§ **What needs to be done**
Each record should reappear exactly in your answer, minus any picture.

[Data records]
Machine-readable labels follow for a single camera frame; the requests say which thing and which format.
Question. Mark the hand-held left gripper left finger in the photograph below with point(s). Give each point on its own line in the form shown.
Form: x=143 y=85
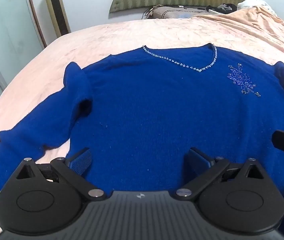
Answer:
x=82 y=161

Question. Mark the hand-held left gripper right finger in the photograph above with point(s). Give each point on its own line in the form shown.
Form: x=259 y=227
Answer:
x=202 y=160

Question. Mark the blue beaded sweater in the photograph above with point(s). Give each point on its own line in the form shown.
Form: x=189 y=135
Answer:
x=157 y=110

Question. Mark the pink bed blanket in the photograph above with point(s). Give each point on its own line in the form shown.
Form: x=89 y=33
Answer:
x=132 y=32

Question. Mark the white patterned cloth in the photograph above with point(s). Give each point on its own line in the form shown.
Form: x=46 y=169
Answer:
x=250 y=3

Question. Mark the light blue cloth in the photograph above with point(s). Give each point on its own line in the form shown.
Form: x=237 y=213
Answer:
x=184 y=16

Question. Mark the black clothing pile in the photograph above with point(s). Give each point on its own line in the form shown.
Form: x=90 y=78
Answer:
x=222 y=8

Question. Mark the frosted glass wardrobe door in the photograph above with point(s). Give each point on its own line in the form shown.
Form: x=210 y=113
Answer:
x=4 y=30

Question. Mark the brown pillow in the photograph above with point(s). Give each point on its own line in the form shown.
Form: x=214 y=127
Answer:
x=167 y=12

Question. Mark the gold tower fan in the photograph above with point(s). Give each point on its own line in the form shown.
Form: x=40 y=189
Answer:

§ **Finished task**
Machine-readable labels follow for a single camera frame; the requests say which thing and which format.
Question. Mark the hand-held left gripper left finger in the photograph below with point(s). Give each point on its own line in the form shown.
Form: x=143 y=85
Answer:
x=82 y=161

Question. Mark the hand-held left gripper right finger in the photograph above with point(s). Give each point on its own line in the form shown.
Form: x=259 y=227
Answer:
x=202 y=160

Question. Mark the blue beaded sweater in the photograph above with point(s). Give each point on its own line in the form shown.
Form: x=189 y=135
Answer:
x=157 y=110

Question. Mark the pink bed blanket in the photograph above with point(s). Give each point on its own line in the form shown.
Form: x=89 y=33
Answer:
x=132 y=32

Question. Mark the white patterned cloth in the photograph above with point(s). Give each point on its own line in the form shown.
Form: x=46 y=169
Answer:
x=250 y=3

Question. Mark the light blue cloth in the photograph above with point(s). Give each point on its own line in the form shown.
Form: x=237 y=213
Answer:
x=184 y=16

Question. Mark the black clothing pile in the photograph above with point(s). Give each point on its own line in the form shown.
Form: x=90 y=78
Answer:
x=222 y=8

Question. Mark the frosted glass wardrobe door in the photograph above with point(s). Give each point on its own line in the form shown.
Form: x=210 y=113
Answer:
x=4 y=30

Question. Mark the brown pillow in the photograph above with point(s). Give each point on its own line in the form shown.
Form: x=214 y=127
Answer:
x=167 y=12

Question. Mark the gold tower fan in the photograph above with point(s). Give each point on its own line in the form shown.
Form: x=40 y=189
Answer:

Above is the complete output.